## INSTRUCTIONS TO FOLLOW
Your answer must be every line of the data that holds the string "heading".
BEGIN INFORMATION PROVIDED
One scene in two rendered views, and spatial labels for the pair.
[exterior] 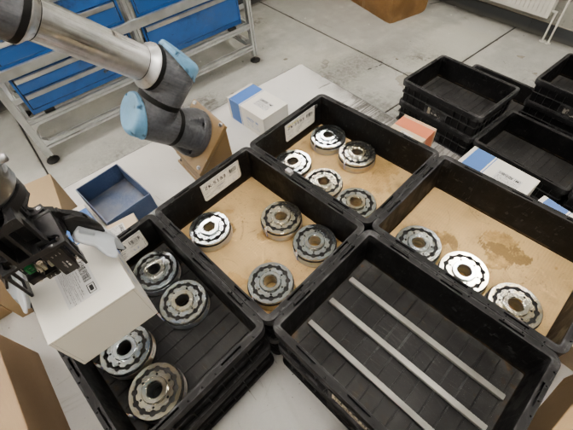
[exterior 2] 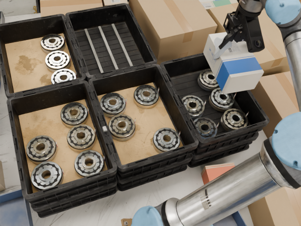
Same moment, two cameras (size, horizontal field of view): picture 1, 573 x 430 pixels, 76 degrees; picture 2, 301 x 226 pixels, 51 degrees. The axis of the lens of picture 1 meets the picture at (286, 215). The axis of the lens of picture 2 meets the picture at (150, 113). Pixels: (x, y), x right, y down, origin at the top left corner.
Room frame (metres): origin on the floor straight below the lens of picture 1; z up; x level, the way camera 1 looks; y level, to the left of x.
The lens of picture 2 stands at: (1.13, 0.24, 1.89)
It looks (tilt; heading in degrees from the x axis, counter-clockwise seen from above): 56 degrees down; 192
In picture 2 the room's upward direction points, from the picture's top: 9 degrees clockwise
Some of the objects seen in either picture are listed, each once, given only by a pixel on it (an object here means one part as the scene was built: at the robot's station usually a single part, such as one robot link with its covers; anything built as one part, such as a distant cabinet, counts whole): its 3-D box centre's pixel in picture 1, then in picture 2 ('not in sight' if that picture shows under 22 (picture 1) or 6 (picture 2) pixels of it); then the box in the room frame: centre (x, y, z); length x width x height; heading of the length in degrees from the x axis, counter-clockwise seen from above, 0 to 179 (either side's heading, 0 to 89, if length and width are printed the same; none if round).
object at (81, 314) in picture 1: (83, 279); (231, 61); (0.29, 0.32, 1.10); 0.20 x 0.12 x 0.09; 34
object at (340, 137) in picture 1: (327, 136); (46, 175); (0.82, -0.15, 0.86); 0.10 x 0.10 x 0.01
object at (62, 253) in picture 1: (22, 233); (242, 20); (0.27, 0.31, 1.25); 0.09 x 0.08 x 0.12; 34
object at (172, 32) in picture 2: not in sight; (169, 20); (-0.17, -0.01, 0.80); 0.40 x 0.30 x 0.20; 42
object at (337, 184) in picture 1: (323, 182); (81, 136); (0.64, -0.11, 0.86); 0.10 x 0.10 x 0.01
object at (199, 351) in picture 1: (153, 323); (208, 100); (0.30, 0.30, 0.87); 0.40 x 0.30 x 0.11; 40
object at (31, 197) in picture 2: (340, 152); (59, 133); (0.69, -0.16, 0.92); 0.40 x 0.30 x 0.02; 40
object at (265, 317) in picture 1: (256, 221); (140, 111); (0.50, 0.07, 0.92); 0.40 x 0.30 x 0.02; 40
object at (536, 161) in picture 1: (519, 175); not in sight; (1.04, -1.06, 0.31); 0.40 x 0.30 x 0.34; 34
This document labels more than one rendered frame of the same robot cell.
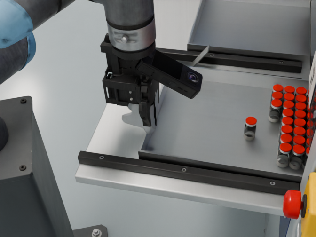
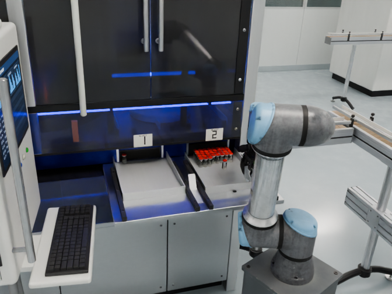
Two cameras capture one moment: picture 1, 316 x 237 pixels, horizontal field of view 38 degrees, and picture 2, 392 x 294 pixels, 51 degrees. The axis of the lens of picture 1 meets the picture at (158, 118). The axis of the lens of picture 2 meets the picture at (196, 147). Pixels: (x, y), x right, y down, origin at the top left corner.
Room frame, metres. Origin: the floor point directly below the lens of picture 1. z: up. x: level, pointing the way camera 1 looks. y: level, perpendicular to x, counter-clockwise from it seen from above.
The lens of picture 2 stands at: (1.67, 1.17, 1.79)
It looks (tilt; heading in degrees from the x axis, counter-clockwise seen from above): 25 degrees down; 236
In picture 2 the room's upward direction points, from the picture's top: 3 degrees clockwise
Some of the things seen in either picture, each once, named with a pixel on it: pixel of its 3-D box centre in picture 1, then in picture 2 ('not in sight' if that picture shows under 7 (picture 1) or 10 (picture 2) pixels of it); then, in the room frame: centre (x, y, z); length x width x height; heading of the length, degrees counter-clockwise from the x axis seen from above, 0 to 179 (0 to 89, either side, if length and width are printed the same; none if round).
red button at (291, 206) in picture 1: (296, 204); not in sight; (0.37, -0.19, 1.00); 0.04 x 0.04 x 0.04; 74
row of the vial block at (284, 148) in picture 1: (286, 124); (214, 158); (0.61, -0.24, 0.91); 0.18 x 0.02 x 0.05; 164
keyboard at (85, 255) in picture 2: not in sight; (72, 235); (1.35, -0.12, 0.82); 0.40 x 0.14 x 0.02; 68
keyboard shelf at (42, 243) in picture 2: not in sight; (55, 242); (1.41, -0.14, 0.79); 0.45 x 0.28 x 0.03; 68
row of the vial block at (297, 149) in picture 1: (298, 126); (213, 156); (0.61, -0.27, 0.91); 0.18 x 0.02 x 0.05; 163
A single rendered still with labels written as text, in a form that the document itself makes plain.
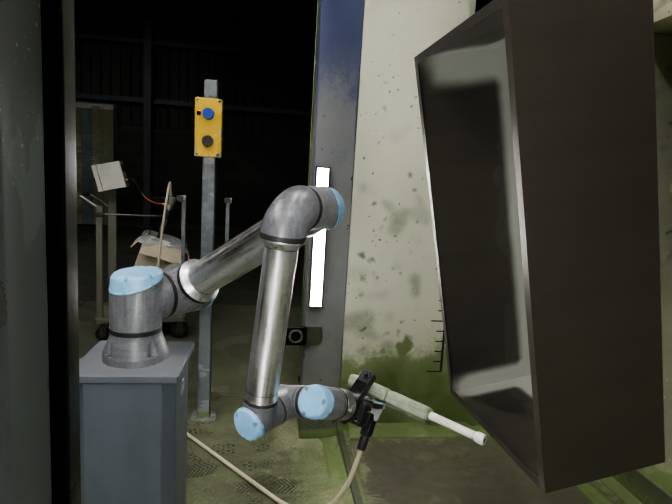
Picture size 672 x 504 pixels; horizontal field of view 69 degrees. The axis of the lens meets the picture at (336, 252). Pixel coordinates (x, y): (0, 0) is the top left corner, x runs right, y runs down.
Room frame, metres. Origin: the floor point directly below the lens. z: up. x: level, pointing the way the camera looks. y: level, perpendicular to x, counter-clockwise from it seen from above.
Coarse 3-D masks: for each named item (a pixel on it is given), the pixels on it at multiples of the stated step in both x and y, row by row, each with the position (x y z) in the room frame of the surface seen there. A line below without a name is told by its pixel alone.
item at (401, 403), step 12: (360, 372) 1.59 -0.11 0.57; (348, 384) 1.58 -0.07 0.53; (372, 396) 1.52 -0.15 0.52; (384, 396) 1.49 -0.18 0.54; (396, 396) 1.47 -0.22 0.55; (396, 408) 1.45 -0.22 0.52; (408, 408) 1.43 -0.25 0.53; (420, 408) 1.41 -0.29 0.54; (372, 420) 1.49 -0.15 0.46; (420, 420) 1.40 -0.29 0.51; (432, 420) 1.39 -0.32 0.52; (444, 420) 1.37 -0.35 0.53; (360, 432) 1.49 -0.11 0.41; (372, 432) 1.49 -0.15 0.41; (468, 432) 1.32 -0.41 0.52; (480, 432) 1.31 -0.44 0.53; (360, 444) 1.48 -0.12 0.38; (480, 444) 1.29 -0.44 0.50
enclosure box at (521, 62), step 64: (512, 0) 1.10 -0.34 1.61; (576, 0) 1.13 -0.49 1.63; (640, 0) 1.16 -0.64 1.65; (448, 64) 1.71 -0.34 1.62; (512, 64) 1.11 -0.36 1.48; (576, 64) 1.13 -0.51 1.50; (640, 64) 1.16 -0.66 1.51; (448, 128) 1.71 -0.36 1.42; (512, 128) 1.13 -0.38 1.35; (576, 128) 1.14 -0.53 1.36; (640, 128) 1.17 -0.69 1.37; (448, 192) 1.72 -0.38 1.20; (512, 192) 1.76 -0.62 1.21; (576, 192) 1.14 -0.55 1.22; (640, 192) 1.17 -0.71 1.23; (448, 256) 1.72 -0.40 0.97; (512, 256) 1.77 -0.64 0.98; (576, 256) 1.15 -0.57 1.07; (640, 256) 1.18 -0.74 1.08; (448, 320) 1.73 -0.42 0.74; (512, 320) 1.77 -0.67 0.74; (576, 320) 1.15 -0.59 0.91; (640, 320) 1.18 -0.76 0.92; (512, 384) 1.74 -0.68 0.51; (576, 384) 1.15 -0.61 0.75; (640, 384) 1.19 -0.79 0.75; (512, 448) 1.35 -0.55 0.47; (576, 448) 1.16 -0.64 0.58; (640, 448) 1.19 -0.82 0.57
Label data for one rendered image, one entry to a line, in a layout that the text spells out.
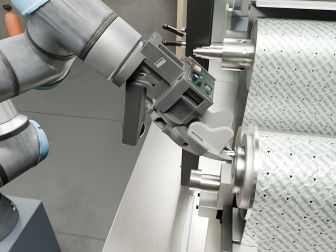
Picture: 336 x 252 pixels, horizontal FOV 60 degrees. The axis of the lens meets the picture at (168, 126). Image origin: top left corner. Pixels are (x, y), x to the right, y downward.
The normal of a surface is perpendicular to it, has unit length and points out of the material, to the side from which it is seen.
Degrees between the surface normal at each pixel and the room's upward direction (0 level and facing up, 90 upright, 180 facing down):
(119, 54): 68
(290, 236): 90
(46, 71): 100
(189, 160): 90
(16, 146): 75
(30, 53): 55
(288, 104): 92
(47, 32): 106
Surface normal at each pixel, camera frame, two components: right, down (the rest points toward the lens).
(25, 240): 0.99, 0.10
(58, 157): 0.00, -0.81
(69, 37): -0.29, 0.67
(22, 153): 0.74, 0.09
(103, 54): -0.06, 0.46
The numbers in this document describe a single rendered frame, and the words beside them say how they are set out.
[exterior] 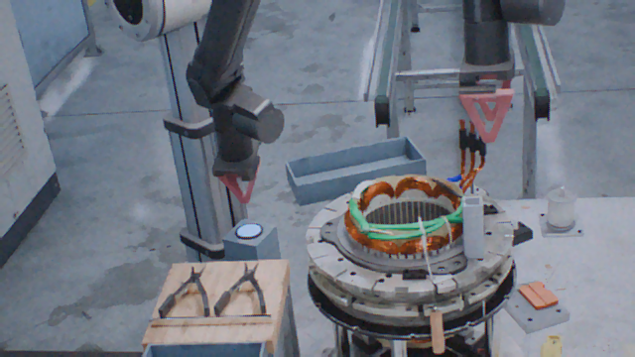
END INFORMATION PROVIDED
## RESPONSE TO THE TASK
It looks (tilt; heading in degrees from the x axis, counter-clockwise seen from above): 56 degrees down; 192
Some of the objects seen in either picture are listed, each once, given only by a pixel on it (an object here means one part as the scene was built: at the robot's station usually a single part, such as one robot link with its covers; anything built as one part, such as a distant cabinet, counts whole): its 3-D box centre's pixel in picture 1, then in picture 2 ('not in sight' if that picture shows under 22 (picture 1) or 6 (picture 2) pixels of it); then the box in the room frame: centre (x, y, z); length x width x height; heading of the length in degrees from the x axis, counter-clockwise seen from above, 0 to 179 (either side's heading, 0 to 89, if length and width are printed the same; none if round).
It looks (tilt; heading in degrees from the x axis, counter-clockwise seen from above): 25 degrees down; 236
Some of the things seen in either picture, each once, named with a pixel on it: pixel of its 3-D box centre in picture 1, then in picture 2 ('not in sight' if that picture shows under 7 (picture 1) or 10 (picture 2) pixels of it); then, in the room frame: centre (x, y, z); length x width x height; heading of the length, degrees counter-clockwise from the x axis seen from above, 0 to 179 (0 to 89, either side, if length and width are printed the same; none if round).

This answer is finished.